I don't know if i appropriately covered this above, but:

  1. ElasticaWrite is an error recovery mechanism
  2. In normal operations an ElasticaWrite job is never enqueued to the job service
  3. If ElasticaWrite job's are being enqueued that means you've hit the error recovery code path.
  4. That means something *else* is wrong, and needs to be resolved.

Getting ElasticaWrite jobs into the mysql job service might be helpful, but in the end this is an error recovery mechanism and not part of normal operations. If this doesn't work the general operations should be fine. Whatever ElasticaWrite was trying to recover from needs to be dealt with directly.

This would still be true if ElasticaWrite was working.
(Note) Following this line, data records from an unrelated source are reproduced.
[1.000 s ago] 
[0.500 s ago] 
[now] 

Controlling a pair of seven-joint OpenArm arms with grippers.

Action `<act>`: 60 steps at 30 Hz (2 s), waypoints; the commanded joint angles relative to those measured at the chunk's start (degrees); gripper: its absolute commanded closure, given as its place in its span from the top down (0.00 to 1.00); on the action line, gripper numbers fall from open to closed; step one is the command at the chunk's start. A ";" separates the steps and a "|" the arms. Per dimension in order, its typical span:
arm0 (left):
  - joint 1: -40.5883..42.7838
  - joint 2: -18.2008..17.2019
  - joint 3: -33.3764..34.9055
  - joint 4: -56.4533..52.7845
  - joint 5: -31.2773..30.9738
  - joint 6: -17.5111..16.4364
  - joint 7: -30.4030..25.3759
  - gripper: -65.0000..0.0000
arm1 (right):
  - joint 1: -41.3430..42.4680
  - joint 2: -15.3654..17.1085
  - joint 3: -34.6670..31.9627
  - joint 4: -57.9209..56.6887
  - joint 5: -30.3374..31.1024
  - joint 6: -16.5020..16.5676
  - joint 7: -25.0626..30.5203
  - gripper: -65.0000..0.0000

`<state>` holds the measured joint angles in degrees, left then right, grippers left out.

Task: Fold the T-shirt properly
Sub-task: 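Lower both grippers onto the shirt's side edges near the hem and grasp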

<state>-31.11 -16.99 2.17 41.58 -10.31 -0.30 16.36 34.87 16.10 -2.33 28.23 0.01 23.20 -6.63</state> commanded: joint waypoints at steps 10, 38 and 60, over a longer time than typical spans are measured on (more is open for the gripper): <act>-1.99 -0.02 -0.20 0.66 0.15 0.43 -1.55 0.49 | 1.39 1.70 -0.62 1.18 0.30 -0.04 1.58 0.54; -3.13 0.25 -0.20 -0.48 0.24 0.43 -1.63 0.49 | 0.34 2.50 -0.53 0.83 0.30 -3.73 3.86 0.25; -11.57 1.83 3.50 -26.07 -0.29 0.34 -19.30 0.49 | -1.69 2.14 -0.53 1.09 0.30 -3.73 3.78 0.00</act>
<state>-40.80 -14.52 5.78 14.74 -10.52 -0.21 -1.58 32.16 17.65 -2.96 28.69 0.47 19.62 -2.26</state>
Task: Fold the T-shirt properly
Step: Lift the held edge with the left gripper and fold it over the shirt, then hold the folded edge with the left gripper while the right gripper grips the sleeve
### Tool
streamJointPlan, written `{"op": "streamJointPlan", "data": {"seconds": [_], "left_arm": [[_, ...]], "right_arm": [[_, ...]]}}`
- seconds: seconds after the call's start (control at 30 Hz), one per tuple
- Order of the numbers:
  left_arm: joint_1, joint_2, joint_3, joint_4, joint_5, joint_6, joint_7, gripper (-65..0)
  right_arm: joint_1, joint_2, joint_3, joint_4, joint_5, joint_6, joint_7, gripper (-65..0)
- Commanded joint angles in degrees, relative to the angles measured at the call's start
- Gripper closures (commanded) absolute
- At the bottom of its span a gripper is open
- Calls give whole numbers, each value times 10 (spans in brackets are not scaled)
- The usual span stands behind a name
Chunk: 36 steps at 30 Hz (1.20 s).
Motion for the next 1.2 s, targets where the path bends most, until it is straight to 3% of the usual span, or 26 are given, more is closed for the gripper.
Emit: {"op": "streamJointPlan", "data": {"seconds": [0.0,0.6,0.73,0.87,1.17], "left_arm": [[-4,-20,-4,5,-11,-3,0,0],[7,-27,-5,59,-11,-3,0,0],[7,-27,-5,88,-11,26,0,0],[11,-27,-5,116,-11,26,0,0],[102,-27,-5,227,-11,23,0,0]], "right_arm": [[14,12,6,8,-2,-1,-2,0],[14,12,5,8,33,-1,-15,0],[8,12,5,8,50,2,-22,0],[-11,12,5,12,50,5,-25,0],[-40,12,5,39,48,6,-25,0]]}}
In my experience ElasticaWrite is not very reliable at recovering from failures, but it at least tries. This job was implemented not to handle failure recovery, but to help handle the multi-cluster installation at WMF and allow us to put clusters into a maintenance mode where writes back up into the job queue. It also attempts to do some failure recovery because it's available, but it's not the primary purpose.

Most of the things that end up in ElasticaWrite outside of explicit maintenance actions are typically still errors after a few retries and have to be dealt with manually. If you are not running multiple mirrored elasticsearch clusters the primary purpose of ElasticaWrite is null and void.

@EBernhardson , In fact that ElasticaWrite is quite common, simple server reboot could incur last few line error almost every time. Especially if using ElasticaSearch cluster.

Yes, ElasticaWrite may not work, but it will prohibit jobrun from error. That will cause more trouble than few Elastisearch missing lines.

Moving back into needs triage to review recent comments and suggestions.